Re: None of this nursery school stuff - a proper maths problem. 25$ reward
 

It's supposed to be a Diophantine equation, he wants solutions for integer X and Y. Doesn't seem like the most thrilling problem in the world, and involves more technical knowhow than counting triangles.

Re: None of this nursery school stuff - a proper maths problem. 25$ reward
 

Yeah sorry I (obviously) meant X and Y natural numbers. And I intend to pay up unlike KKF btw.

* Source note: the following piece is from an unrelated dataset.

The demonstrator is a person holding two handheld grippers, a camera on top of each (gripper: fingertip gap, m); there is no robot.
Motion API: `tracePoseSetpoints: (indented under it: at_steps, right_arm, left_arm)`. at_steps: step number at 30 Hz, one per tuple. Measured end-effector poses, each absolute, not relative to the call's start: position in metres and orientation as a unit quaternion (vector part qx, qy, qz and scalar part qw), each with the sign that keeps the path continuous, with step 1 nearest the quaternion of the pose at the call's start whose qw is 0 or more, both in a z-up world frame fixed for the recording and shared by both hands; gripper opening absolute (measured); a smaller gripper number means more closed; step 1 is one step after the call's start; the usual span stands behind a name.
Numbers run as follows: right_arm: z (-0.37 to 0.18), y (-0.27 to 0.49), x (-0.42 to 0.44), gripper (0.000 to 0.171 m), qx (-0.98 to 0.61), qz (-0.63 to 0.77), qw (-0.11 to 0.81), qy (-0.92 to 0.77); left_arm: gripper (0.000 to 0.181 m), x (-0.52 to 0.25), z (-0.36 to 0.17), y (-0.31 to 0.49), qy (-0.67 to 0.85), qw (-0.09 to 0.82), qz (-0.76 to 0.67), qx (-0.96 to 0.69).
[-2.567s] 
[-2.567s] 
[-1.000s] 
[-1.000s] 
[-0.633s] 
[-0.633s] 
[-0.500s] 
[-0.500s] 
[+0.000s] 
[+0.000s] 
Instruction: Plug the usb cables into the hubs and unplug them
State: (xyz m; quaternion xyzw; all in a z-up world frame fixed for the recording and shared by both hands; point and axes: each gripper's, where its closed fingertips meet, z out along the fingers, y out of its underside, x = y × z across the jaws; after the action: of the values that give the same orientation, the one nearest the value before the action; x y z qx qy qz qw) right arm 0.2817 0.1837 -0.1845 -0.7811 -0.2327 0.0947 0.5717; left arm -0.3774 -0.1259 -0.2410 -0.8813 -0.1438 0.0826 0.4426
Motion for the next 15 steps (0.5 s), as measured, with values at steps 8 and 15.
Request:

Re: None of this nursery school stuff - a proper maths problem. 25$ re
 

Y = (X^2+68)^(1/5) describes a curve with a domain of the entire set of real numbers. There are infinite solutions. However, since this is a 5th root, there are 4 additional solutions that each yield the same value of y when one considers numbers in the imaginary plane. The set of roots in the imaginary plane, when described in polar coordinates, will have the same radius as the real solution, and will have their angles spaced equidistantally around 2*pi radians. The set of all roots can be described by

(x^2 + 68)^(1/5) * exp(i * 2*pi*n/5)

where n is 1, 2, 3, 4, or 5 (or any integer, I suppose), i is the sqrt(-1), and x is any real number.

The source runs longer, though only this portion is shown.